ASSIGNMENT
If a line of the records contains the string "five", copy it out.

[Items from a dataset]
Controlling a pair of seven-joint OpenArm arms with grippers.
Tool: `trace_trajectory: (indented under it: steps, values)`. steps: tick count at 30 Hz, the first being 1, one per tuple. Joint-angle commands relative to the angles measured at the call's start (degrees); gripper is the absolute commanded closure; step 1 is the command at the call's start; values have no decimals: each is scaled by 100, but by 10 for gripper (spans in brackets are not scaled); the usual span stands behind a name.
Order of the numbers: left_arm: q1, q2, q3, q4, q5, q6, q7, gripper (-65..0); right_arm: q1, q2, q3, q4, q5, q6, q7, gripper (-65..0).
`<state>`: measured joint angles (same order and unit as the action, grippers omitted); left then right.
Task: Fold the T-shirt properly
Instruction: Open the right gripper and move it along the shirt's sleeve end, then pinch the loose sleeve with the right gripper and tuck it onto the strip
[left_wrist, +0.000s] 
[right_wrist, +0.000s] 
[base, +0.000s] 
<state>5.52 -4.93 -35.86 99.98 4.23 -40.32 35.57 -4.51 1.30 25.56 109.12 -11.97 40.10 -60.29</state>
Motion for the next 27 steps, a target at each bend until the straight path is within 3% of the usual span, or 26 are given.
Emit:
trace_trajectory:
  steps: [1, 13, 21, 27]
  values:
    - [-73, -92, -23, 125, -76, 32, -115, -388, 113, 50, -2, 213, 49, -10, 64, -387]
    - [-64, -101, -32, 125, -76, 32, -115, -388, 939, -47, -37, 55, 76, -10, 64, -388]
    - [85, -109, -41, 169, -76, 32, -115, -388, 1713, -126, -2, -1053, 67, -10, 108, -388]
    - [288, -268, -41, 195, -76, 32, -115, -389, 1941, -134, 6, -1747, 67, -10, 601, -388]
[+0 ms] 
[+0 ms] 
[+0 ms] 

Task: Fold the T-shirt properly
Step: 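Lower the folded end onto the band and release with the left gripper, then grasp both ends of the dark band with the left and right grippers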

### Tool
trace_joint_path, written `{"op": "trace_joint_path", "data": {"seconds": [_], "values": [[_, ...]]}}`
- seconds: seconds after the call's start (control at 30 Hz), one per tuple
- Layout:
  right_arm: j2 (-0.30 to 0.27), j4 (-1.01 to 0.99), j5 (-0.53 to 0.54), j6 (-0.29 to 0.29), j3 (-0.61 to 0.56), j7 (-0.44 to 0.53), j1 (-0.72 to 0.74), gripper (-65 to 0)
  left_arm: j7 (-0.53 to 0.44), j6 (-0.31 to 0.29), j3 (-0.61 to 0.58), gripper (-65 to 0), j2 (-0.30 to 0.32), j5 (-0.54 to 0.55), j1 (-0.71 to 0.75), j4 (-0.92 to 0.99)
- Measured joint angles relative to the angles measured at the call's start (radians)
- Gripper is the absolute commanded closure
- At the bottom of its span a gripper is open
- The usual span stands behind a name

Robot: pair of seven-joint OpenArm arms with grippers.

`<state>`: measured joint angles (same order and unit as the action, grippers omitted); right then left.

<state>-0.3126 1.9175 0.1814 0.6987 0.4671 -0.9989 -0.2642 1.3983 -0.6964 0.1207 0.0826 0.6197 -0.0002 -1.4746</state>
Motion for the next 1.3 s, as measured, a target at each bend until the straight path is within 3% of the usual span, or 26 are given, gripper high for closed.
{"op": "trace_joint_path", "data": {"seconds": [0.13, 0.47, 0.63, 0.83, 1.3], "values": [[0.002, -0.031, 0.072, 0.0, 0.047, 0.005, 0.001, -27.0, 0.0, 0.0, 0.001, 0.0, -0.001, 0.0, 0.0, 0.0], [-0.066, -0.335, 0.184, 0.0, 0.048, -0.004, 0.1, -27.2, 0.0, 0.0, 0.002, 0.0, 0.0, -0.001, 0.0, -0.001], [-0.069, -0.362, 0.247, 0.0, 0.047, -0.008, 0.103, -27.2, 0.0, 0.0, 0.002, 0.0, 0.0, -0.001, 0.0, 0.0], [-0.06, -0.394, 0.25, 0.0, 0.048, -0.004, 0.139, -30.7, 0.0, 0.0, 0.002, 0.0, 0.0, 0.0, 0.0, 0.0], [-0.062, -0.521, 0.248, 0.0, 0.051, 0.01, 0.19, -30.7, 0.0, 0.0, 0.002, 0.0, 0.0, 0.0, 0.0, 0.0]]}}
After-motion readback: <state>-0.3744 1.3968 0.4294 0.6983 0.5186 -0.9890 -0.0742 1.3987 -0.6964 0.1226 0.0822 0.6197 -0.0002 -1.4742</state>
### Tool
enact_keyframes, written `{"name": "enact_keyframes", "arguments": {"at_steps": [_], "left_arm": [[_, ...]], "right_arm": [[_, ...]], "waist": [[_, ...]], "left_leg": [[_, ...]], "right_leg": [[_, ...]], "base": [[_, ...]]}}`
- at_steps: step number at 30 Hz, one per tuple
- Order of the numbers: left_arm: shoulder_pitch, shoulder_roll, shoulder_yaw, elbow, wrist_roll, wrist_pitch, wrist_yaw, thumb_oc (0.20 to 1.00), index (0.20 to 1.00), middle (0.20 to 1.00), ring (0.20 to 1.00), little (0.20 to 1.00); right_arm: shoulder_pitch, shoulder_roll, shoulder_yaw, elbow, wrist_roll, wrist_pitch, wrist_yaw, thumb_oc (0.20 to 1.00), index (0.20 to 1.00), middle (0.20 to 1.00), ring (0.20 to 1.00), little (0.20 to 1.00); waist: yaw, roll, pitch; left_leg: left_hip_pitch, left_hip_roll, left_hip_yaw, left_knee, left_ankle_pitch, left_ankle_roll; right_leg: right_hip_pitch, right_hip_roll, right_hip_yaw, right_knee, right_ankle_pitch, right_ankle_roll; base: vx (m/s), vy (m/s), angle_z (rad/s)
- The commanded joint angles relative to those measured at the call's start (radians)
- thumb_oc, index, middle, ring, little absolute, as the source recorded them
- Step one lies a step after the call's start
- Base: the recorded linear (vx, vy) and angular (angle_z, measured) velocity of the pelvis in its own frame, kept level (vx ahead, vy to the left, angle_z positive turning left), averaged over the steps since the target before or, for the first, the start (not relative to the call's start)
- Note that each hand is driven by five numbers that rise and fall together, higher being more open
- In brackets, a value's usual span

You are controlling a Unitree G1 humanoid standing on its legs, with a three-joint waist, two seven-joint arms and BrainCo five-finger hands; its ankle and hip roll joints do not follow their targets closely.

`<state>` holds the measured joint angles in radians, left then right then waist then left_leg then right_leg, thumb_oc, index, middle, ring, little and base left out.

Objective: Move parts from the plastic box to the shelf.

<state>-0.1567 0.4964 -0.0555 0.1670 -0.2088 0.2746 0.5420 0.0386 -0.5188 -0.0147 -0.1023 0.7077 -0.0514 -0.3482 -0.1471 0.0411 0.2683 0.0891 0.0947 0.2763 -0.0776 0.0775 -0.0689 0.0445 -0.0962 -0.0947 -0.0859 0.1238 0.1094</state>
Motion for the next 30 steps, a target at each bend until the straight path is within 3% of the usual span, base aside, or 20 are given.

WRITTEN REPLY
- Note that each hand is driven by five numbers that rise and fall together, higher being more open
You are controlling a Unitree G1 humanoid standing on its legs, with a three-joint waist, two seven-joint arms and BrainCo five-finger hands; its ankle and hip roll joints do not follow their targets closely.

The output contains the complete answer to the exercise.